Nothing was the same anymore. Why had everything changed? Steve couldn’t help but think it was so unfair, everything had been taken from him, but he had naively thought Christmas was something that could not change. Christmas was the embodiment of joy, and Steve had subconsciously thought that Christmas would bring, briefly, some joy into his life. He was mistaken, that’s for sure. Christmas had changed, it was lonely and harsh. Without the joy of Christmas and Christmas Eve, it was yet another cold night. Steve hated the cold, it was fairly obvious why. Steve felt like he had walked through a Blizard towards a warm light, finally finding a house with the windows glowing from its fireplace, only to have the owner of the house lock the doors when Steve knocked. He was left out on the porch to freeze, watching everyone stay warm by the fire.
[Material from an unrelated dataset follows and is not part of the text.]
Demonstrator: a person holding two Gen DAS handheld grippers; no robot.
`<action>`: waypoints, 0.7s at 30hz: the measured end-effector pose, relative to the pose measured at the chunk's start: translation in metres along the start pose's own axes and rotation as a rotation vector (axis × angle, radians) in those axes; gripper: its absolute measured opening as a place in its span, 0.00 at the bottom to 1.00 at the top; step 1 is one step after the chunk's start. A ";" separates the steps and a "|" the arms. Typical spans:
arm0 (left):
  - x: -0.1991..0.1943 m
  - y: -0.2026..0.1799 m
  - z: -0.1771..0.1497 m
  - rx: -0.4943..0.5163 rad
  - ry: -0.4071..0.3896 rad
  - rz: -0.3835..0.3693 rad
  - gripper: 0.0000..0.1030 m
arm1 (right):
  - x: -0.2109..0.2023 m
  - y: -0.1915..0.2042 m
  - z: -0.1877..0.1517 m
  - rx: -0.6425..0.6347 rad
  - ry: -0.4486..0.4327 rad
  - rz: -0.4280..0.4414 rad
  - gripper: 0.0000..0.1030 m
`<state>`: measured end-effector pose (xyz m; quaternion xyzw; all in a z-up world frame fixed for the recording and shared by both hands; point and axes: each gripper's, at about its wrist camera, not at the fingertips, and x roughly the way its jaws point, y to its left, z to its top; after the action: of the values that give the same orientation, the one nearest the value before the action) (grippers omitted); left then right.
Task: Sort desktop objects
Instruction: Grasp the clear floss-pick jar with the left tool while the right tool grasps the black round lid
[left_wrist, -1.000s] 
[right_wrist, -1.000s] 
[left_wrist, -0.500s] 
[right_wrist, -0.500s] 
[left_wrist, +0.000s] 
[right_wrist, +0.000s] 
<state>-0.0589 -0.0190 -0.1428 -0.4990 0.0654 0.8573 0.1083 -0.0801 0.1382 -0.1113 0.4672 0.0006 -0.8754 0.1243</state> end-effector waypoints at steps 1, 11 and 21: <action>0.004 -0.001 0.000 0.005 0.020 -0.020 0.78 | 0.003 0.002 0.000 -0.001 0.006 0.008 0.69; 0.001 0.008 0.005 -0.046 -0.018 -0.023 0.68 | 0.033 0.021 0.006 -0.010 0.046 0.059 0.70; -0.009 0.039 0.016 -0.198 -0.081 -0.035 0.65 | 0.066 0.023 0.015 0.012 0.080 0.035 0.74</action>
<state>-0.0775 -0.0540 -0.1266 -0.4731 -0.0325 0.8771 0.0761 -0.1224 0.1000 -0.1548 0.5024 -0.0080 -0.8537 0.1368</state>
Steve was alone and cold on Christmas Eve watching the rest of the world glow with love and music. 

Steve was not stupid enough to think that he himself had not changed. Ever since the ice he had so desperately tried to avoid the pain of waking up 70 years in the future that he had thrown himself into being Captain America. He was rearranging his life, he was shoving Steve into a box and letting Captain America take the lead. It was easier to let Captain America deal with things because Captain America was brave and strong, Captain America did not want to cry over Christmas Movies and oranges. Captain America did not care that his favorite deli was now an Apple Store, Captain America didn’t have a favorite deli in the first place. Good ole Cap didn’t tense when someone clammed a door, because Captain America was not weak enough to have shell shock (Because Steve knew a weakness like shell shock could get you locked up, and he couldn’t let that happen).  So if he was Captain America then nothing could truly hurt him. Steve knew this led to missed opportunities at creating a new life for himself, but he was afraid of rebuilding a new life. Family and Friends were a weakness that he could not emotionally afford to attach himself to again. So Steve knew he was not allowed to pity himself tonight, Tony Stark had invited Ste-no, Tony had invited ‘Cap’ to a Christmas Eve party at the newly renamed “Avengers Tower”. Steve had wanted to say yes, to surround himself by people and hope he could absorb their joy, but Captain America said no. Captain America was not the fun one,  not Captain America of the 21st Century. Either way, Steve knew that Tony did not actually want him at the party, he was relentlessly teasing him for having a stick up his ass. Steve was only invited as a formality. They both played their part of the script, Tony asked and Cap said no. 

Time had changed so many things, Christmas had changed, Steve had changed, and somehow Captain America had changed as well. So when Steve got a phone call from Natasha, he simply let it ring. Steve stared at the mini Christmas tree on his desk. It was a fake tree that stood at around two feet tall and it was decorated with the mini ornaments it came with (because Steve did not have any of his own). Steve stared at the lights wrapped around the tree until the wee hours of the morning. He had a fleeting feeling of disappointment that Santa Clause had not shown up. He could not help but laugh, Steve did not believe in Santa, obviously, but he figured that if so many things had changed that would have been a cool edition. If Thor was real, the least he could have done was bring Santa with him, straight out of the fairytale books. 

If Steve cried that night, that was his business. If the mini tree could be found in the trash Christmas morning, well then Steve wouldn’t know what you were talking about.